Every line below is to be quoted exactly, with nothing added or dropped.
RECORDED DATA Start Marker
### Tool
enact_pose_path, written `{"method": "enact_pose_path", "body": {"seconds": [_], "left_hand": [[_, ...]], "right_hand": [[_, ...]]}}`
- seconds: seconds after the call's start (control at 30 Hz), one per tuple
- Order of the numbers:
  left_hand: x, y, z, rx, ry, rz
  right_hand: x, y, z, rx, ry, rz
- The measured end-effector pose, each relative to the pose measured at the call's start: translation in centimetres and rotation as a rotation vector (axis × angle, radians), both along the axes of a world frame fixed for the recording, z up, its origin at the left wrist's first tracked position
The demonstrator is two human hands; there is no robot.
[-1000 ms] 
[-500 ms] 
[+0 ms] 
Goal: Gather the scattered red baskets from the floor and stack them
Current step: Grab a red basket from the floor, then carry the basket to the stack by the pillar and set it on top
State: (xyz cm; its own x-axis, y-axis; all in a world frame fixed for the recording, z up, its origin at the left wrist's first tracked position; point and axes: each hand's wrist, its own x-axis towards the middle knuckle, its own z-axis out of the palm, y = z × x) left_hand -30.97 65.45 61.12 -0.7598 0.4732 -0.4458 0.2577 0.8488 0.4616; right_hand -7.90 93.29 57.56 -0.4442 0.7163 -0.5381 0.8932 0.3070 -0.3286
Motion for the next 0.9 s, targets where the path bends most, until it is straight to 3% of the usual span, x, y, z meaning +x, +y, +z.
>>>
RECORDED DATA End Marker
» RESULT OF THIS TASK
### Tool
enact_pose_path, written `{"method": "enact_pose_path", "body": {"seconds": [_], "left_hand": [[_, ...]], "right_hand": [[_, ...]]}}`
- seconds: seconds after the call's start (control at 30 Hz), one per tuple
- Order of the numbers:
  left_hand: x, y, z, rx, ry, rz
  right_hand: x, y, z, rx, ry, rz
- The measured end-effector pose, each relative to the pose measured at the call's start: translation in centimetres and rotation as a rotation vector (axis × angle, radians), both along the axes of a world frame fixed for the recording, z up, its origin at the left wrist's first tracked position
The demonstrator is two human hands; there is no robot.
[-1000 ms] 
[-500 ms] 
[+0 ms] 
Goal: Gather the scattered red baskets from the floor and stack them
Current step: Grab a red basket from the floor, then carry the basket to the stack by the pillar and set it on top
State: (xyz cm; its own x-axis, y-axis; all in a world frame fixed for the recording, z up, its origin at the left wrist's first tracked position; point and axes: each hand's wrist, its own x-axis towards the middle knuckle, its own z-axis out of the palm, y = z × x) left_hand -30.97 65.45 61.12 -0.7598 0.4732 -0.4458 0.2577 0.8488 0.4616; right_hand -7.90 93.29 57.56 -0.4442 0.7163 -0.5381 0.8932 0.3070 -0.3286
Motion for the next 0.9 s, targets where the path bends most, until it is straight to 3% of the usual span, x, y, z meaning +x, +y, +z.
>>>

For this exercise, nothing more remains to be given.